Demo recording of original song Bumble Bee Slack Key, inspired in part by the nalo meli, honey bees buzzing about their business.I wanted a song that was both lively and mellow and think I achieved it.Hope you enjoy.
“Green Tea” is a fingerstyle improvisation based on the idea of toying with certain oft used open tuning tropes and seeing how they could be morphed. Listening back, I enjoy the sound of the dreadnaught guitar I recorded it on, even though I have been using predominantly smaller bodied guitars for the last 4-5 years or so. While small bodied guitars have a great balance that is perfect for many situations, sometimes there’s just something nice about the sound of a big boomy acoustic box. Hope you enjoy.

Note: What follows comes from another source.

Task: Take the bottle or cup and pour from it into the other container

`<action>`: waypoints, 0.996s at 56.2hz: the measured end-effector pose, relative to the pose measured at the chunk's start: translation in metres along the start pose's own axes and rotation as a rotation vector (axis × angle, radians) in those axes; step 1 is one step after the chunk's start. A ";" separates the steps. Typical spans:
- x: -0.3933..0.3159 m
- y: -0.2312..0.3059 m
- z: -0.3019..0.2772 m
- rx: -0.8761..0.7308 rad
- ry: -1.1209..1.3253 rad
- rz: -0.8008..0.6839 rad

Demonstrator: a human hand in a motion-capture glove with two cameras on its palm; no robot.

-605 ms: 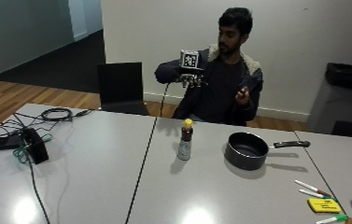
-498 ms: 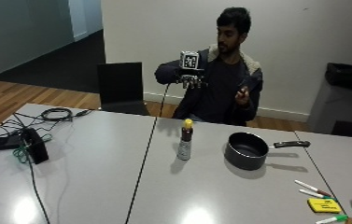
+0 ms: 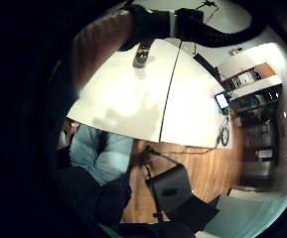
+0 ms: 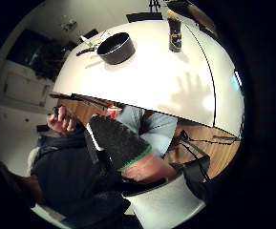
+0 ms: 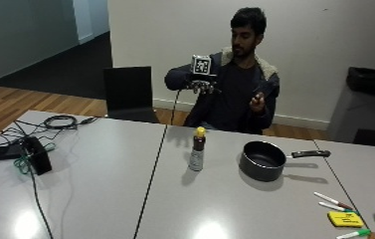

Today’s song from the vaults is an ukulele improvisation dubbed “Sunny Afternoon in My Ohana,” after the ohana unit where I recorded it. The unit centered on a large tile floored room with great acoustics that I kept mostly empty of furniture for recording purposes. People think of tile as producing a bright, harsh sound, but I never found the room to be that way at all. At any rate, it complemented the sound of ukulele nicely and though I only have a handful of uke recordings from that time, I recall playing uke a lot while living there. Anyway, this is one of those recordings; I hope you enjoy this music.
Today’s song from the vaults, “Waimea Ride,” is a slack key improvisation that blossoms from a familiar type of descending figure.Though often used as part of a turnaround, this type of walk down has also been featured as a melodic device in a number of songs, most notably Leonard Kwan’s classic signature tune Opihi Moe Moe. I also recall Ozzie Kotani using it in some of his songs.Anyway, I thought the descending figure and overall pace of this improv might evoke the picture of a Paniolo riding downslope on horseback, ergo the title.Hope you enjoy.
Here is an improvisation I did based on Leonard Kwan’s famous slack key arrangement of “Silver Threads Among the Gold.” This classic tune is a popular piece in the slack key repertoire and often one of the first things people learn when exploring Drop C tuning. Most listeners of modern day Hawaii radio will recognize Silver Threads as the slack key passage quoted in the intro to Country Comfort’s Waimanalo Blues, a beloved song in the islands in its own right. Hope you enjoy.